**What is required:** Each line from the start of the listing below through the line containing "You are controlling" should be reproduced exactly, with no others.

**Dataset section:**

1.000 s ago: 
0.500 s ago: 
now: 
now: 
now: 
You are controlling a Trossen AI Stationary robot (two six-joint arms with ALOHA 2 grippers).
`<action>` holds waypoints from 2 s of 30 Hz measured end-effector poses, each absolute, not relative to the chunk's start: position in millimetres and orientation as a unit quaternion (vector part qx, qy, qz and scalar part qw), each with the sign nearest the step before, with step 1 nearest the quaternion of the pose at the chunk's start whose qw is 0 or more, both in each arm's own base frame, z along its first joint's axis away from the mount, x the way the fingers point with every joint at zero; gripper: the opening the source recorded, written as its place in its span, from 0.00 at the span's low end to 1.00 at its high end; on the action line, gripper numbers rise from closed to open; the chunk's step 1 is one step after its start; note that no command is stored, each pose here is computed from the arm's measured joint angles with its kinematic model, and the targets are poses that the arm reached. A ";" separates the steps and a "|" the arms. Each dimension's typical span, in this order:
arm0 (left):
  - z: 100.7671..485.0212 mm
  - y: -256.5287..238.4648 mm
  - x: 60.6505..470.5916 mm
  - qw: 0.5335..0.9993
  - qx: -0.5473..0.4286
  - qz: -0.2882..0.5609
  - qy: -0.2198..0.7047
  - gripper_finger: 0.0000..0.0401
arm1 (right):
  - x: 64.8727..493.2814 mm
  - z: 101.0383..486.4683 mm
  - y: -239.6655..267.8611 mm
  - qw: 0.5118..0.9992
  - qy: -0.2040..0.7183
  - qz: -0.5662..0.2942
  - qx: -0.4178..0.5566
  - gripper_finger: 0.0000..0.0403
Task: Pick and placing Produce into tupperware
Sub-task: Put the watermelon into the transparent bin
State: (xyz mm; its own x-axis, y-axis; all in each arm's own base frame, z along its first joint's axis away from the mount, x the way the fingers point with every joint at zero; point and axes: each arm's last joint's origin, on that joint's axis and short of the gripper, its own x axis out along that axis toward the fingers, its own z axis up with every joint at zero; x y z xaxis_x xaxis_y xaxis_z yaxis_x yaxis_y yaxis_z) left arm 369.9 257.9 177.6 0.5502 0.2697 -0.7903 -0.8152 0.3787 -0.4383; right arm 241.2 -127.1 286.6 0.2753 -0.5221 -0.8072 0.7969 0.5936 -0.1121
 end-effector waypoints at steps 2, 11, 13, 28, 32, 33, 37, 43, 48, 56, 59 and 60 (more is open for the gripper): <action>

**Result:**
1.000 s ago: 
0.500 s ago: 
now: 
now: 
now: 
You are controlling a Trossen AI Stationary robot (two six-joint arms with ALOHA 2 grippers).

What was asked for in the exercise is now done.